Now, spring-like fibres to repair heart
Jerusalem: Researchers have developed new spring-like fibres that will enable engineered cardiac tissue in damaged hearts to help the organ function normally.
The threat from a heart attack doesn't end with the event itself. Blockage of blood flow to the heart can cause irreversible cell death and scarring, researchers said.
With transplants scarce, half the people who live through a heart attack die within five years. Scientists are trying to address this problem by engineering cardiac tissue to patch up damaged areas.
Researchers Sharon Fleischer and Ron Feiner working with Dr Tal Dvir from Tel Aviv University have fabricated fibres shaped like springs that allow engineered cardiac tissue to pump more like the real thing.
"Until now, when scientists have tried to engineer cardiac tissue, they've used straight fibres to support the contracting cells," said Dvir.
"However, these fibres prevent the contraction of the engineered tissue. What we did was mimic the spring-like fibres that promote contraction and relaxation of the heart muscle. We found that by growing tissues on these fibres, we got more functional tissues," said Dvir.
Cardiac tissue is engineered by allowing cells taken from the hearts of patients or animals to grow on a three-dimensional scaffold, which replaces the extracellular matrix, a collagen grid that naturally supports the cells in the heart.
Over time, the cells come together to form a tissue that generates its own electrical impulses and expands and contracts spontaneously. The tissue can then be surgically implanted to replace damaged tissue and improve heart function in patients.
More recently, the researchers identified spiral-shaped collagen fibres in the extracellular matrix of rat hearts.
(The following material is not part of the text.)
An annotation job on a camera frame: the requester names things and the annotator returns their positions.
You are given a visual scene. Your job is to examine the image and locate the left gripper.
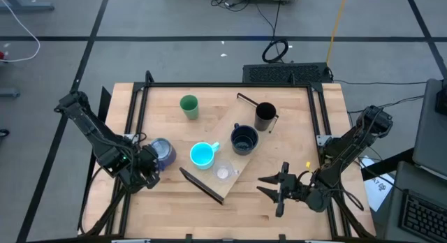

Seeing the potential for an advance, they set out to recreate them for the first time.
After fabricating the spring-like fibres using advanced techniques, they subjected them to a variety of tests.
As the researchers predicted, the spring-like fibres showed better mechanical properties than straight fibres, with especially improved elasticity.
And compared to tissue engineered with straight fibres, the tissue engineered with spring-like fibres contracted with greater force and less mechanical resistance.
"These properties are very important, because we want to transplant the tissue into the human heart, which expands and contracts constantly," said Fleischer.
The study was published in the journal Biomaterials.